* EXERCISE DETAILS: Reprint the whole of the data exactly.

* DATA RECORDS:
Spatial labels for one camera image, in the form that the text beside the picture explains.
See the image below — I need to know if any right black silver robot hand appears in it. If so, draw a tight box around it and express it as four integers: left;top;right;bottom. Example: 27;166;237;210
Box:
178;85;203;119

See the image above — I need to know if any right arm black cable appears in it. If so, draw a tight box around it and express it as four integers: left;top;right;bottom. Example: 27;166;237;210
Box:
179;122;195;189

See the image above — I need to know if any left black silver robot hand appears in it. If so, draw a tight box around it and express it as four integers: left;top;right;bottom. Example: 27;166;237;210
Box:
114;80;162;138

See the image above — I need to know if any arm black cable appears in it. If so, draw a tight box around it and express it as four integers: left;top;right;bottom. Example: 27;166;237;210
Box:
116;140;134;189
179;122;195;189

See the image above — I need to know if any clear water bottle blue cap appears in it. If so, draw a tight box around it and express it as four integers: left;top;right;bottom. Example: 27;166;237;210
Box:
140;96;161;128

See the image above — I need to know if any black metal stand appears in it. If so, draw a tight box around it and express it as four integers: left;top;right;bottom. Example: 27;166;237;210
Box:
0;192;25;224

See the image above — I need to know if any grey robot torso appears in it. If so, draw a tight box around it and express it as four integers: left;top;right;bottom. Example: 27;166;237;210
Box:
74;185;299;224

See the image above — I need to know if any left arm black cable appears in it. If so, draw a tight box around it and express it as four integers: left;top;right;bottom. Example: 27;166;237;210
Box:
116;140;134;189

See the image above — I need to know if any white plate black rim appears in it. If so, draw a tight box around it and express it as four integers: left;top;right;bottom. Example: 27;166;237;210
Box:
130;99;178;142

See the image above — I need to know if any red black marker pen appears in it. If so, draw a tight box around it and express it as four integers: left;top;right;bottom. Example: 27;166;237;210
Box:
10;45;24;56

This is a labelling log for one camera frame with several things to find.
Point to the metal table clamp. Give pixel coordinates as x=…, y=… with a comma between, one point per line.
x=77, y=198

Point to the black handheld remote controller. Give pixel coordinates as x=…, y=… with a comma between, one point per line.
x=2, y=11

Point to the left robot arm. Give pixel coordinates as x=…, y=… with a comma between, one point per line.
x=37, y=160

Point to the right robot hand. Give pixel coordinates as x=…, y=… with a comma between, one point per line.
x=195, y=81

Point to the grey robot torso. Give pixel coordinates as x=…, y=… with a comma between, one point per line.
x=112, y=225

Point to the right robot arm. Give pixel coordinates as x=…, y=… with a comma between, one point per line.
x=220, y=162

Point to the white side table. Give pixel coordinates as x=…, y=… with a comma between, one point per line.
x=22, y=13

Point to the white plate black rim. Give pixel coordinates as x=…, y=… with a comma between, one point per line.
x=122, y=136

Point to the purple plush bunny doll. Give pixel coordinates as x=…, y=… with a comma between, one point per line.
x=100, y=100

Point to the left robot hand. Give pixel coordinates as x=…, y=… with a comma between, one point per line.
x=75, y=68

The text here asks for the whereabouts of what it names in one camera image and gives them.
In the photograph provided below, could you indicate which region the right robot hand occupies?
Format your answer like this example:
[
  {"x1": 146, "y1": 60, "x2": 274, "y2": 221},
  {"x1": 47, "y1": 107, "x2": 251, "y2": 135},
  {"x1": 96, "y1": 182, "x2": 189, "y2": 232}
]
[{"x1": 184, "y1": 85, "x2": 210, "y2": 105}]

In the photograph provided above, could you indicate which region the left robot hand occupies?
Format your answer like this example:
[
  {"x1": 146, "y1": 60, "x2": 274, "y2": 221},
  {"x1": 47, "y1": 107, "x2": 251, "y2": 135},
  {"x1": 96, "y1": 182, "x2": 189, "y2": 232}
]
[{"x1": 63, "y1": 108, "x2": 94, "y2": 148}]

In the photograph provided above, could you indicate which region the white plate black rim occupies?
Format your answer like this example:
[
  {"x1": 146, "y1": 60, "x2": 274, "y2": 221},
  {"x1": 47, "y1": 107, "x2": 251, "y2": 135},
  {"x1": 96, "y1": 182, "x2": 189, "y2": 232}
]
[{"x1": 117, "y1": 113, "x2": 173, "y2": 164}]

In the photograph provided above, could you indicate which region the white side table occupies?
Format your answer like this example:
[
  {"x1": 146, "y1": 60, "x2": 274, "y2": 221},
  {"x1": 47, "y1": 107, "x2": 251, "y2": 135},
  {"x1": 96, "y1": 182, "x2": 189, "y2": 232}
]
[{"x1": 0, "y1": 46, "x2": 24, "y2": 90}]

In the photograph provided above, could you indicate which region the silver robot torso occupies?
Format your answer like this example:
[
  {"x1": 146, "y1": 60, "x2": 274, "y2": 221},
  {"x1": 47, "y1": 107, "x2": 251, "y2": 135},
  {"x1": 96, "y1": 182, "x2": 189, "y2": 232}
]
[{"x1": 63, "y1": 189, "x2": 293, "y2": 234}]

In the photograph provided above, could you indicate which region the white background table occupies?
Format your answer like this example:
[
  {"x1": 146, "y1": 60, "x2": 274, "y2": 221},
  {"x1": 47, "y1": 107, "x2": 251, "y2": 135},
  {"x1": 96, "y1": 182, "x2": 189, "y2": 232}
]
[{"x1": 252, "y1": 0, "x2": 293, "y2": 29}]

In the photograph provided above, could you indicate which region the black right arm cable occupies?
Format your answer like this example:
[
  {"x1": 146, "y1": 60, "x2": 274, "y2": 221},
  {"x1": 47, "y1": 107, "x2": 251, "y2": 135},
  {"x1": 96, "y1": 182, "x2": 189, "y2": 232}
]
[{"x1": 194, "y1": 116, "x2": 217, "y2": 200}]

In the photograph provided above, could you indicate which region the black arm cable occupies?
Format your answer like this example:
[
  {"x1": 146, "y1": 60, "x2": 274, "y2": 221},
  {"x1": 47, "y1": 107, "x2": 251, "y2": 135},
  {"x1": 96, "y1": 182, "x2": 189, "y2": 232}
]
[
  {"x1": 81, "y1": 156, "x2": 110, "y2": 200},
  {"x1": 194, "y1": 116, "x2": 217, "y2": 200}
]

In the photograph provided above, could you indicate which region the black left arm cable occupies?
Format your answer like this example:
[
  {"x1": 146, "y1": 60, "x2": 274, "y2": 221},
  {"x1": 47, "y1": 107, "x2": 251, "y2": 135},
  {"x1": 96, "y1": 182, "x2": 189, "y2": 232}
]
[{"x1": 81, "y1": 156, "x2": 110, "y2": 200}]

* TASK RESULT:
Spatial labels for one camera image, in the form that the text beside the picture explains.
See the image below — I need to know if any right black silver robot hand appears in it. If so, draw a tight box around it and express it as four integers: left;top;right;bottom. Example: 27;166;237;210
Box:
178;85;203;119

See the image above — I need to know if any right arm black cable appears in it. If so, draw a tight box around it and express it as four integers: left;top;right;bottom. Example: 27;166;237;210
Box:
179;122;195;189

See the image above — I need to know if any left black silver robot hand appears in it. If so, draw a tight box around it and express it as four integers: left;top;right;bottom. Example: 27;166;237;210
Box:
114;80;162;138

See the image above — I need to know if any arm black cable appears in it. If so, draw a tight box around it and express it as four integers: left;top;right;bottom. Example: 27;166;237;210
Box:
116;140;134;189
179;122;195;189

See the image above — I need to know if any clear water bottle blue cap appears in it. If so, draw a tight box around it and express it as four integers: left;top;right;bottom. Example: 27;166;237;210
Box:
140;96;161;128

See the image above — I need to know if any black metal stand appears in it. If so, draw a tight box around it and express it as four integers: left;top;right;bottom. Example: 27;166;237;210
Box:
0;192;25;224

See the image above — I need to know if any grey robot torso appears in it. If so, draw a tight box around it and express it as four integers: left;top;right;bottom. Example: 27;166;237;210
Box:
74;185;299;224

See the image above — I need to know if any left arm black cable appears in it. If so, draw a tight box around it and express it as four integers: left;top;right;bottom. Example: 27;166;237;210
Box:
116;140;134;189

See the image above — I need to know if any white plate black rim appears in it. If so, draw a tight box around it and express it as four integers: left;top;right;bottom. Example: 27;166;237;210
Box:
130;99;178;142

See the image above — I need to know if any red black marker pen appears in it. If so, draw a tight box around it and express it as four integers: left;top;right;bottom. Example: 27;166;237;210
Box:
10;45;24;56

This is a labelling log for one camera frame with several things to find.
Point to the metal table clamp. Give pixel coordinates as x=…, y=… with a comma between, one point per line.
x=77, y=198

Point to the black handheld remote controller. Give pixel coordinates as x=…, y=… with a comma between, one point per line.
x=2, y=11

Point to the left robot arm. Give pixel coordinates as x=…, y=… with a comma between, one point per line.
x=37, y=160

Point to the right robot hand. Give pixel coordinates as x=…, y=… with a comma between, one point per line.
x=195, y=81

Point to the grey robot torso. Give pixel coordinates as x=…, y=… with a comma between, one point per line.
x=112, y=225

Point to the right robot arm. Give pixel coordinates as x=…, y=… with a comma between, one point per line.
x=220, y=162

Point to the white side table. Give pixel coordinates as x=…, y=… with a comma between, one point per line.
x=22, y=13

Point to the white plate black rim. Give pixel coordinates as x=…, y=… with a comma between, one point per line.
x=122, y=136

Point to the purple plush bunny doll. Give pixel coordinates as x=…, y=… with a comma between, one point per line.
x=100, y=100

Point to the left robot hand. Give pixel coordinates as x=…, y=… with a comma between, one point per line.
x=75, y=68

The text here asks for the whereabouts of what it names in one camera image and gives them.
In the photograph provided below, could you indicate which region the right robot hand occupies?
Format your answer like this example:
[
  {"x1": 146, "y1": 60, "x2": 274, "y2": 221},
  {"x1": 47, "y1": 107, "x2": 251, "y2": 135},
  {"x1": 96, "y1": 182, "x2": 189, "y2": 232}
]
[{"x1": 184, "y1": 85, "x2": 210, "y2": 105}]

In the photograph provided above, could you indicate which region the left robot hand occupies?
Format your answer like this example:
[
  {"x1": 146, "y1": 60, "x2": 274, "y2": 221},
  {"x1": 47, "y1": 107, "x2": 251, "y2": 135},
  {"x1": 96, "y1": 182, "x2": 189, "y2": 232}
]
[{"x1": 63, "y1": 108, "x2": 94, "y2": 148}]

In the photograph provided above, could you indicate which region the white plate black rim occupies?
Format your answer like this example:
[
  {"x1": 146, "y1": 60, "x2": 274, "y2": 221},
  {"x1": 47, "y1": 107, "x2": 251, "y2": 135},
  {"x1": 96, "y1": 182, "x2": 189, "y2": 232}
]
[{"x1": 117, "y1": 113, "x2": 173, "y2": 164}]

In the photograph provided above, could you indicate which region the white side table occupies?
Format your answer like this example:
[
  {"x1": 146, "y1": 60, "x2": 274, "y2": 221},
  {"x1": 47, "y1": 107, "x2": 251, "y2": 135},
  {"x1": 96, "y1": 182, "x2": 189, "y2": 232}
]
[{"x1": 0, "y1": 46, "x2": 24, "y2": 90}]

In the photograph provided above, could you indicate which region the silver robot torso occupies?
Format your answer like this example:
[
  {"x1": 146, "y1": 60, "x2": 274, "y2": 221},
  {"x1": 47, "y1": 107, "x2": 251, "y2": 135},
  {"x1": 96, "y1": 182, "x2": 189, "y2": 232}
]
[{"x1": 63, "y1": 189, "x2": 293, "y2": 234}]

In the photograph provided above, could you indicate which region the white background table occupies?
Format your answer like this example:
[
  {"x1": 146, "y1": 60, "x2": 274, "y2": 221},
  {"x1": 47, "y1": 107, "x2": 251, "y2": 135},
  {"x1": 96, "y1": 182, "x2": 189, "y2": 232}
]
[{"x1": 252, "y1": 0, "x2": 293, "y2": 29}]

In the photograph provided above, could you indicate which region the black right arm cable occupies?
Format your answer like this example:
[
  {"x1": 146, "y1": 60, "x2": 274, "y2": 221},
  {"x1": 47, "y1": 107, "x2": 251, "y2": 135},
  {"x1": 96, "y1": 182, "x2": 189, "y2": 232}
]
[{"x1": 194, "y1": 116, "x2": 217, "y2": 200}]

In the photograph provided above, could you indicate which region the black arm cable occupies?
Format your answer like this example:
[
  {"x1": 146, "y1": 60, "x2": 274, "y2": 221},
  {"x1": 47, "y1": 107, "x2": 251, "y2": 135},
  {"x1": 96, "y1": 182, "x2": 189, "y2": 232}
]
[
  {"x1": 81, "y1": 156, "x2": 110, "y2": 200},
  {"x1": 194, "y1": 116, "x2": 217, "y2": 200}
]

In the photograph provided above, could you indicate which region the black left arm cable occupies?
Format your answer like this example:
[
  {"x1": 146, "y1": 60, "x2": 274, "y2": 221},
  {"x1": 47, "y1": 107, "x2": 251, "y2": 135},
  {"x1": 96, "y1": 182, "x2": 189, "y2": 232}
]
[{"x1": 81, "y1": 156, "x2": 110, "y2": 200}]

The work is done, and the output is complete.